EXERCISE INSTRUCTIONS: Exactly as they appear below, repeat the lines from the one with "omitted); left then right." through the one with "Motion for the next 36", and no others.
GIVEN INFORMATION section start
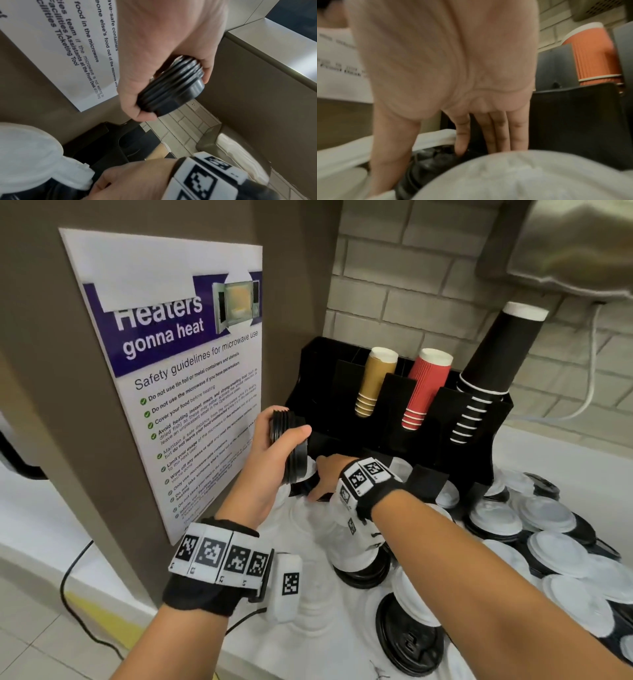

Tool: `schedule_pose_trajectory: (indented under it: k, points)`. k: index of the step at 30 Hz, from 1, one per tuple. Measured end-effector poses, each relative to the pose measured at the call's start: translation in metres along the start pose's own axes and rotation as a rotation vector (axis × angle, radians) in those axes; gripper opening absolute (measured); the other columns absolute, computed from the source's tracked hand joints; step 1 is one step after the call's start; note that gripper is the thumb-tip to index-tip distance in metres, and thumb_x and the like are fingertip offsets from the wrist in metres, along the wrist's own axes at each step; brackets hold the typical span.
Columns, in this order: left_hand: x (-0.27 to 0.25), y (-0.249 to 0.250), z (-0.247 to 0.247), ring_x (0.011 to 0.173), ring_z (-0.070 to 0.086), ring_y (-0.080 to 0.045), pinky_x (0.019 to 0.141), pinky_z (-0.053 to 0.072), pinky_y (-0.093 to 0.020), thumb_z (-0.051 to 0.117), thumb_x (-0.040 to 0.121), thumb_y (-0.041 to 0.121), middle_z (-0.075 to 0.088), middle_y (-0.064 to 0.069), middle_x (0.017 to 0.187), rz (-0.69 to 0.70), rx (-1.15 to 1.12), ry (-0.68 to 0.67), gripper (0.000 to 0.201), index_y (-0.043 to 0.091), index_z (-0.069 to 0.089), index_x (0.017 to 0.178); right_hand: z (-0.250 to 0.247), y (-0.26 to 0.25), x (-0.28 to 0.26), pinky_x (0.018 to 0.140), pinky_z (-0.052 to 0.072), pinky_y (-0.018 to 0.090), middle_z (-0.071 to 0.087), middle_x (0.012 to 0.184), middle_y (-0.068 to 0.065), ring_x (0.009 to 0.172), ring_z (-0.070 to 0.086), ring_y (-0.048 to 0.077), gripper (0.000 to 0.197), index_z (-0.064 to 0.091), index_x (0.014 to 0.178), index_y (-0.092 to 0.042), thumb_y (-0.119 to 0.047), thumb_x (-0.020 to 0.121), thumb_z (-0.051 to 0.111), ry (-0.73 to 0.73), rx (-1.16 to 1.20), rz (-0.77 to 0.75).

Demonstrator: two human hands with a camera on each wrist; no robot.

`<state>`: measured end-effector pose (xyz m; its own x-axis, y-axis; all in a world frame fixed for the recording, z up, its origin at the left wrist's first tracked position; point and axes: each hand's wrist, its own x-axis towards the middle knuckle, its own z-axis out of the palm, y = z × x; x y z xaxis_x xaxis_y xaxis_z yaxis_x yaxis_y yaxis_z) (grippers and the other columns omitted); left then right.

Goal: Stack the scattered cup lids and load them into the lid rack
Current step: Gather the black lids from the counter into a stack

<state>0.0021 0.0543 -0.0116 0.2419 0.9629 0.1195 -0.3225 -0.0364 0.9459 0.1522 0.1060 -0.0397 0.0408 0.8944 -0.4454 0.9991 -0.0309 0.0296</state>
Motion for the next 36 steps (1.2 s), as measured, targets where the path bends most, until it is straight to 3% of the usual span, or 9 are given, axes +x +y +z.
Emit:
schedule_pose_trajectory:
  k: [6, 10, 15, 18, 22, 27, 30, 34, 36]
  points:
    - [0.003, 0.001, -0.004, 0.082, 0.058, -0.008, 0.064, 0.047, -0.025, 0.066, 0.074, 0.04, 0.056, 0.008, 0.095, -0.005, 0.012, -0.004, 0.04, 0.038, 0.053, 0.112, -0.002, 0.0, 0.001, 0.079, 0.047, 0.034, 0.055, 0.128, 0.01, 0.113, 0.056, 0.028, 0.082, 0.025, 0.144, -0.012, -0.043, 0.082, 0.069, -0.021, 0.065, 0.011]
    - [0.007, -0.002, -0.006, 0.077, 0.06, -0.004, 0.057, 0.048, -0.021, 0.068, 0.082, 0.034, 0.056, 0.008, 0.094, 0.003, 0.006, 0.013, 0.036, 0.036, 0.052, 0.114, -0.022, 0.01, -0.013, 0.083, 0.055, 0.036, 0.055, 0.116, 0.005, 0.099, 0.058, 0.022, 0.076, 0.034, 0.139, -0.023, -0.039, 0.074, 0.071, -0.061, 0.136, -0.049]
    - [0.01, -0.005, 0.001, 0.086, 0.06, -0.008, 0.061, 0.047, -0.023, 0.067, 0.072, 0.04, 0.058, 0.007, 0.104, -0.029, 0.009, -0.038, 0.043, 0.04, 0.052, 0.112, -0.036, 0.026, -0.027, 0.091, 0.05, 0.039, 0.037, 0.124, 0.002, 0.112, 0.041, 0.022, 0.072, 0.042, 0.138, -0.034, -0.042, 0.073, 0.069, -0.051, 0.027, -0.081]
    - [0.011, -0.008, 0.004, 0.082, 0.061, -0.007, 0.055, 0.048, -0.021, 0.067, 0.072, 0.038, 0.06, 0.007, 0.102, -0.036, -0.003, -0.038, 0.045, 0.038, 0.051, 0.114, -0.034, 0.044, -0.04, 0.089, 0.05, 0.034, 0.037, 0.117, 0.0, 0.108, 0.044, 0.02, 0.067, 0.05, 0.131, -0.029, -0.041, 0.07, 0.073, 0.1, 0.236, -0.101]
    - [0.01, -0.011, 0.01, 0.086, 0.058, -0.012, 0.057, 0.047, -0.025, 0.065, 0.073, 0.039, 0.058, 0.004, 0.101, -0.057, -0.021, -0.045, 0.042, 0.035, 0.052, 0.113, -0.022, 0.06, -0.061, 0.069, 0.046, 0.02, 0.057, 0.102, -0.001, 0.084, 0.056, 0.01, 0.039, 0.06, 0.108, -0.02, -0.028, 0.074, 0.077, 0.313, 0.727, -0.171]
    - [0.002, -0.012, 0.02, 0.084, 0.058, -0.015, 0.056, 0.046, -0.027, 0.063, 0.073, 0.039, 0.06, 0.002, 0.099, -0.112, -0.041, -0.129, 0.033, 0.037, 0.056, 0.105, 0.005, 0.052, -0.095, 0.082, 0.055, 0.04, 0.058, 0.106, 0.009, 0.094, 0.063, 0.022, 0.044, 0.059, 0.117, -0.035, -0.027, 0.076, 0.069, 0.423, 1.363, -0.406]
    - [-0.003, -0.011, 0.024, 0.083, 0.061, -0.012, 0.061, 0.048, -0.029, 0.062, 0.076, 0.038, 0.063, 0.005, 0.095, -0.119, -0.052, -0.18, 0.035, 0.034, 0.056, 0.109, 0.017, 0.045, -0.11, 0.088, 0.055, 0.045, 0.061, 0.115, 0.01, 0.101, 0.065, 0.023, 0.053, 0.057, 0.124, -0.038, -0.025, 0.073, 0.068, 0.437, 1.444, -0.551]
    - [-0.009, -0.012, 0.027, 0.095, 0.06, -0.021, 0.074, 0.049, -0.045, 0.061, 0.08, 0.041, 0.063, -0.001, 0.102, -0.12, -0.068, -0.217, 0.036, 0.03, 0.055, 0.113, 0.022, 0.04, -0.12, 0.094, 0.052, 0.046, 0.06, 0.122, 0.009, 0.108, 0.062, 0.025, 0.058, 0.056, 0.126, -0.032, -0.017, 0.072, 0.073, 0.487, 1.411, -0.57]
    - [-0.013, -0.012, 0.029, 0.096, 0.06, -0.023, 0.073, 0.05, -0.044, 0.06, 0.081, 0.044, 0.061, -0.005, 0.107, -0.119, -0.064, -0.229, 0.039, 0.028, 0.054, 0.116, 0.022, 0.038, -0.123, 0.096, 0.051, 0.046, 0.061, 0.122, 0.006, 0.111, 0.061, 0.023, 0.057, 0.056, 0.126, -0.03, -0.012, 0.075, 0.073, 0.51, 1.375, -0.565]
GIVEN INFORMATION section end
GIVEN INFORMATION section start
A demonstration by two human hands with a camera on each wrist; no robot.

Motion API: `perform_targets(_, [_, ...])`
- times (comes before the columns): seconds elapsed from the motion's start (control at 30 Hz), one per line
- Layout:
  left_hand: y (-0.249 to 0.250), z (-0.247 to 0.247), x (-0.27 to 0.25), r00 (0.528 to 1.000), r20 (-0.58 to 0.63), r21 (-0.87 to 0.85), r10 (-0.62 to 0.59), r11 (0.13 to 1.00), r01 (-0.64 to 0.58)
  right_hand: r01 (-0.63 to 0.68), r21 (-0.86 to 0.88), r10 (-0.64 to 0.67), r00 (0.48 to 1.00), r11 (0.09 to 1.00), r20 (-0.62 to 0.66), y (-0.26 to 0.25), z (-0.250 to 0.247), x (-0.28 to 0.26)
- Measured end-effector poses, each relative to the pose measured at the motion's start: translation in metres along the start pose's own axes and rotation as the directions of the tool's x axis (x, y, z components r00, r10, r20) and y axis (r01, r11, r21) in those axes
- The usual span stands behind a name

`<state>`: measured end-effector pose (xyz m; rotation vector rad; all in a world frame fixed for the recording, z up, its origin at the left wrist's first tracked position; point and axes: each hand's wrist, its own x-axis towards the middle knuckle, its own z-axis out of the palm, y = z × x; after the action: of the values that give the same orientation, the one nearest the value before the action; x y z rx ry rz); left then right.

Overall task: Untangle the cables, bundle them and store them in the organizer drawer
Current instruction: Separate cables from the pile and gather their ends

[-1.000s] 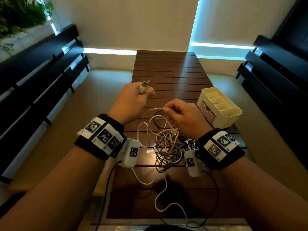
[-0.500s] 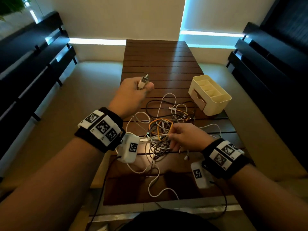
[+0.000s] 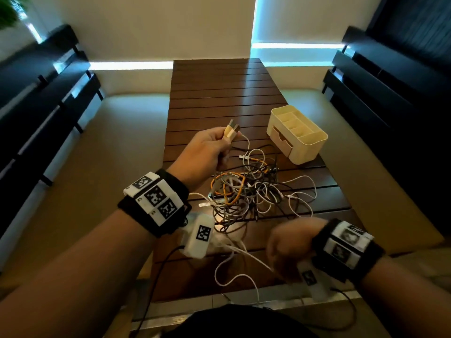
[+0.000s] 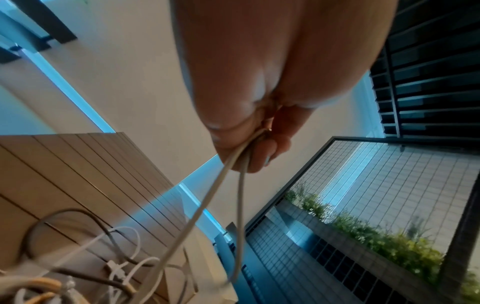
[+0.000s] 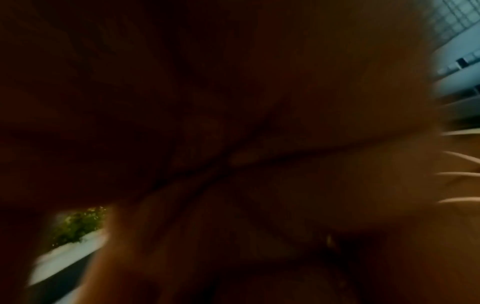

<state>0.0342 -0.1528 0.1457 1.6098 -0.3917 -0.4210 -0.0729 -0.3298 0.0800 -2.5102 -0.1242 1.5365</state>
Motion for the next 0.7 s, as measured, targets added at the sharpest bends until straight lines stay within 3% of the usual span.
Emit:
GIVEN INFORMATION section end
EXPECTED OUTPUT:
`<state>`: measured end-effector pose (xyz m; its own x-axis, y-axis; all in a world frame fixed for the recording, z up, its origin at the left wrist's first tracked position; point and axes: each hand's wrist, its own x-axis towards the middle knuckle, its own z-axis out of the palm, y = z × x; x y z xaxis_x xaxis_y xaxis_z yaxis_x yaxis_y yaxis_z) (grippers and the other columns omitted); left then right.

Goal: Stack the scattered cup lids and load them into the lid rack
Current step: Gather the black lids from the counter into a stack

<state>0.0021 0.0543 -0.0116 0.2419 0.9629 0.1195 -0.3225 -0.0364 0.9459 0.1522 0.1060 -0.0397 0.0408 0.8944 -0.4454 0.9991 -0.0309 0.0296</state>
Motion for the next 36 steps (1.2 s), as measured, targets where the path bends most, until it is straight to 3% of the usual span, or 9 are given, axes +x +y +z.

What this exercise asked for has been supplied.